Wen Zhang1, Tao Liu2, Mimi Xie3, Jun Zhang4, Chen Pan1
1Texas A&M University-Corpus Christi, 2Lawrence Technological University, 3The University of Texas at San Antonio, 4Harvard University


Energy harvesting(EH) IoT devices have attracted vast attention in both academia and industry as they can work sustainably by harvesting energy from the ambient environment. However, due to the weak and transient nature of harvesting power, EH technology is unable to support power-intensive IoT devices such as IoT edge servers. Therefore, the hybrid IoT system where the EH IoT devices and non-EH IoT devices co-exist is forthcoming. This paper explored the routing problem in such a hybrid distributed IoT system.
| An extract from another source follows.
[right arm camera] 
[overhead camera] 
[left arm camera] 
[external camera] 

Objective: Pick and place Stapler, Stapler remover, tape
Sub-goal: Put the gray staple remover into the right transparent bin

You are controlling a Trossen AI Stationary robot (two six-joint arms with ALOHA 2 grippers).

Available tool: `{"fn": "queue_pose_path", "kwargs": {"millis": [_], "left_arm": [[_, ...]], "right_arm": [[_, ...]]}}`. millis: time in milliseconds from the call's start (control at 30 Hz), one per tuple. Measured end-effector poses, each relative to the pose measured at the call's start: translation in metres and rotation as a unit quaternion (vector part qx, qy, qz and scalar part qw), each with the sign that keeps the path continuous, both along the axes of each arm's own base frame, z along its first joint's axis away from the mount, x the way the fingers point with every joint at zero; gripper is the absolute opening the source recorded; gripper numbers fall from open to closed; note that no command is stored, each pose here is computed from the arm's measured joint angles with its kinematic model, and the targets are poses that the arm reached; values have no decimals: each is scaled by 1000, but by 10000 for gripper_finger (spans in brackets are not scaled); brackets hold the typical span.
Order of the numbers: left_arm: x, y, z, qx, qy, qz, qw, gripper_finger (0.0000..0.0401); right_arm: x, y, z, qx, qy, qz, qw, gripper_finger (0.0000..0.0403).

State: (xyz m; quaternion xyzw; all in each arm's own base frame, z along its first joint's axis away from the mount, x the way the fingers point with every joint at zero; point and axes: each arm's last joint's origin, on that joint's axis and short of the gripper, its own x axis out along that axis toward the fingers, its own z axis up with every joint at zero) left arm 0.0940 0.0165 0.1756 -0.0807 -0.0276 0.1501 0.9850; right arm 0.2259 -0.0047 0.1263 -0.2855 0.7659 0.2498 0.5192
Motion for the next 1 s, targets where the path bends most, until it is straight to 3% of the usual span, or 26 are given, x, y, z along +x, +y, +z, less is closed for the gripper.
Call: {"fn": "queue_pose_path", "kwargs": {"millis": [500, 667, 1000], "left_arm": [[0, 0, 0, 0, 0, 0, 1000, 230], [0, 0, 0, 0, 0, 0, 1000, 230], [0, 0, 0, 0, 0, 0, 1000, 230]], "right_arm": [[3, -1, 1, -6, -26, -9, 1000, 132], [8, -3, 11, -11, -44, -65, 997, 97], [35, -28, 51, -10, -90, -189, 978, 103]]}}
We first proposed a comprehensive multi-hop routing mechanism of this hybrid system. After that, we proposed a distributed multi-agent deep reinforcement learning algorithm, known as spatial asynchronous advantage actor-critic(SAC). SAC can optimize the system routing policy and energy allocation while maximizing the total amount of transmitted data and the overall data delivery to the sink node. The experiment results indicate that SAC can averagely complete at least  1:5 transmission rate and  12:9 Sink packet delivery rate compared with the baselines.